[INSTRUCTIONS TO FOLLOW]: Determine how many lines of the material below include "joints", and reply with that number alone.

□ □ □ □ □

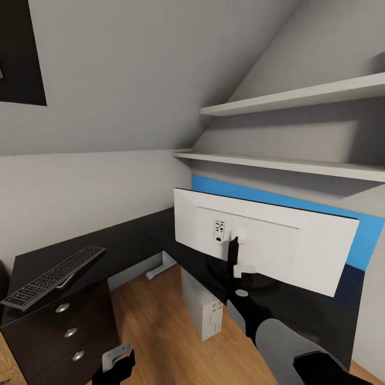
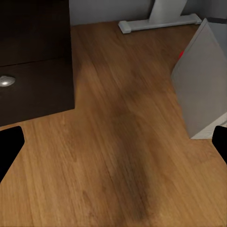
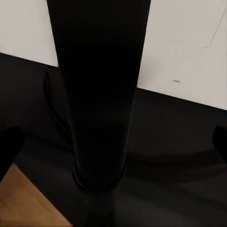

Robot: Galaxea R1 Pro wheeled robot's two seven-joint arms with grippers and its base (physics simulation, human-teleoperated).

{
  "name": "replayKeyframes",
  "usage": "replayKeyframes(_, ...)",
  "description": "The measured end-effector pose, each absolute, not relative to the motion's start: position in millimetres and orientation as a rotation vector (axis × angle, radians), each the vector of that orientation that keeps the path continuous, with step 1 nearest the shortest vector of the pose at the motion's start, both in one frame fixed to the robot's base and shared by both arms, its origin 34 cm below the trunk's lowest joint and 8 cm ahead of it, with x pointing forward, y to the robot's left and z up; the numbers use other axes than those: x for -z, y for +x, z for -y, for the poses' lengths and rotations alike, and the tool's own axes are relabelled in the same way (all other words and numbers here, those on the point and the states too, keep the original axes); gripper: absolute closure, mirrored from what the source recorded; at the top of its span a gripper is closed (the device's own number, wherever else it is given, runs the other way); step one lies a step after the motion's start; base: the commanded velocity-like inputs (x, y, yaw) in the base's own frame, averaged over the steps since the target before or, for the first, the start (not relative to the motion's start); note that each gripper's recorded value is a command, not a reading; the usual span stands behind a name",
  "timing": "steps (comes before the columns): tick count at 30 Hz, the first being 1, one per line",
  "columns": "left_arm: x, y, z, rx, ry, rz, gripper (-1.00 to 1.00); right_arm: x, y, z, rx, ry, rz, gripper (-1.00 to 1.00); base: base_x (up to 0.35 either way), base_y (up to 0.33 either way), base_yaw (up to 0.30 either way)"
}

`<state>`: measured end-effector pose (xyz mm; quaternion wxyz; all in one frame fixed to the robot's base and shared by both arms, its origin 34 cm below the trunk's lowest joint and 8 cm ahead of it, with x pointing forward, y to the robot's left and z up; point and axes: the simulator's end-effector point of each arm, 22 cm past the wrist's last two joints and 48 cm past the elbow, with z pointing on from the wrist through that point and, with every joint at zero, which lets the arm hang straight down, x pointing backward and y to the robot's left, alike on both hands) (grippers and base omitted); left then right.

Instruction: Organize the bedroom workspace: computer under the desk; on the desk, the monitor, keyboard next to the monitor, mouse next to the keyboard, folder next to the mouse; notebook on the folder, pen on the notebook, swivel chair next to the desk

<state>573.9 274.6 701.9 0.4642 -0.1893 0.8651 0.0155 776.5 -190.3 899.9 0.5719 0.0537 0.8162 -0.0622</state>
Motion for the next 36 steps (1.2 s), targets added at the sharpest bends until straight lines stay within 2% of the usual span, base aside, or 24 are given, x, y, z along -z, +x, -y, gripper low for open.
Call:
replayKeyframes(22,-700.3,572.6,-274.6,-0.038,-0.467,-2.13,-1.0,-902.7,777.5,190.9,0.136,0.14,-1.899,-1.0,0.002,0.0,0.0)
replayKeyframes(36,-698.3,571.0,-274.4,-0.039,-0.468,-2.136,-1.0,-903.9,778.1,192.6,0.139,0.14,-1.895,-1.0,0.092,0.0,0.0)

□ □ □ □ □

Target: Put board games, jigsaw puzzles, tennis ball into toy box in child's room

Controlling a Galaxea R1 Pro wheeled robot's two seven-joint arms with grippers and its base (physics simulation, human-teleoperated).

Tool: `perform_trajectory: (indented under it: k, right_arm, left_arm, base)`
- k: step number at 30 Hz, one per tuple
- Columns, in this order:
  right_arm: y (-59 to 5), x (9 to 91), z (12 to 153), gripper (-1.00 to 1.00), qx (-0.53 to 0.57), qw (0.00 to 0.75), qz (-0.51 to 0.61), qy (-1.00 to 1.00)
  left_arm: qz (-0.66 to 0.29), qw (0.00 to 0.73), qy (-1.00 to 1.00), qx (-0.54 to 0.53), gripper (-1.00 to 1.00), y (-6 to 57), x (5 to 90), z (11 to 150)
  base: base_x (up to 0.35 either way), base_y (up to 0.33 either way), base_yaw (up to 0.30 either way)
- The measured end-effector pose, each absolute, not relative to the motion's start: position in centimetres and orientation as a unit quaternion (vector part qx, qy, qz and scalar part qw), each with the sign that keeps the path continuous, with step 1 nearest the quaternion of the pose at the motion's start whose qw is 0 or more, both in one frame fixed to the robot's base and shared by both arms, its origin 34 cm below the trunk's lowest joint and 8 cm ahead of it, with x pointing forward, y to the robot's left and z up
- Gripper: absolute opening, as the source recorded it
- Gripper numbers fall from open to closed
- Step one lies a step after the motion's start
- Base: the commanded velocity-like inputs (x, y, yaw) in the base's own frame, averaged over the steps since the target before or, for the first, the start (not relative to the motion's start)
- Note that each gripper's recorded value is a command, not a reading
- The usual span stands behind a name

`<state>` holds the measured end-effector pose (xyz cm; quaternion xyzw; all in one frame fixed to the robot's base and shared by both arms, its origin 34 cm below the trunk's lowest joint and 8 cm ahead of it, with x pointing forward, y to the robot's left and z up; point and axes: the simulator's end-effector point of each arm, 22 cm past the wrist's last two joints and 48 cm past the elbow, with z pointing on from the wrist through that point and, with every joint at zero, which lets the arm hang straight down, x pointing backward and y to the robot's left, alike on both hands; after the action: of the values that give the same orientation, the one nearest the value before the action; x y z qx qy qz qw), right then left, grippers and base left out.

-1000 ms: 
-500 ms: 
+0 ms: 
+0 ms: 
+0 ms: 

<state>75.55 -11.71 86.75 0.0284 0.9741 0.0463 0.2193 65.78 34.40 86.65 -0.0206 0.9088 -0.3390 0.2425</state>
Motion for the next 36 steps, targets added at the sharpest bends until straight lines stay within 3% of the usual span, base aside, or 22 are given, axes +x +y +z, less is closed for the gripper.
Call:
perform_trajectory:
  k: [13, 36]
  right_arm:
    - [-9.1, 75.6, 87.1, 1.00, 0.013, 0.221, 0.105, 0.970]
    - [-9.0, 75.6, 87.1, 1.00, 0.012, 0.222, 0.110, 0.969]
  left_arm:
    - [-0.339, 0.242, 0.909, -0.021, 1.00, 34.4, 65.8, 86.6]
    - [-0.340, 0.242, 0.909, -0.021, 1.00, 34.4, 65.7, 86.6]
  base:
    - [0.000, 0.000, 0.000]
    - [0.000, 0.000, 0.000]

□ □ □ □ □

[RESPONSE TO THIS TASK]: 2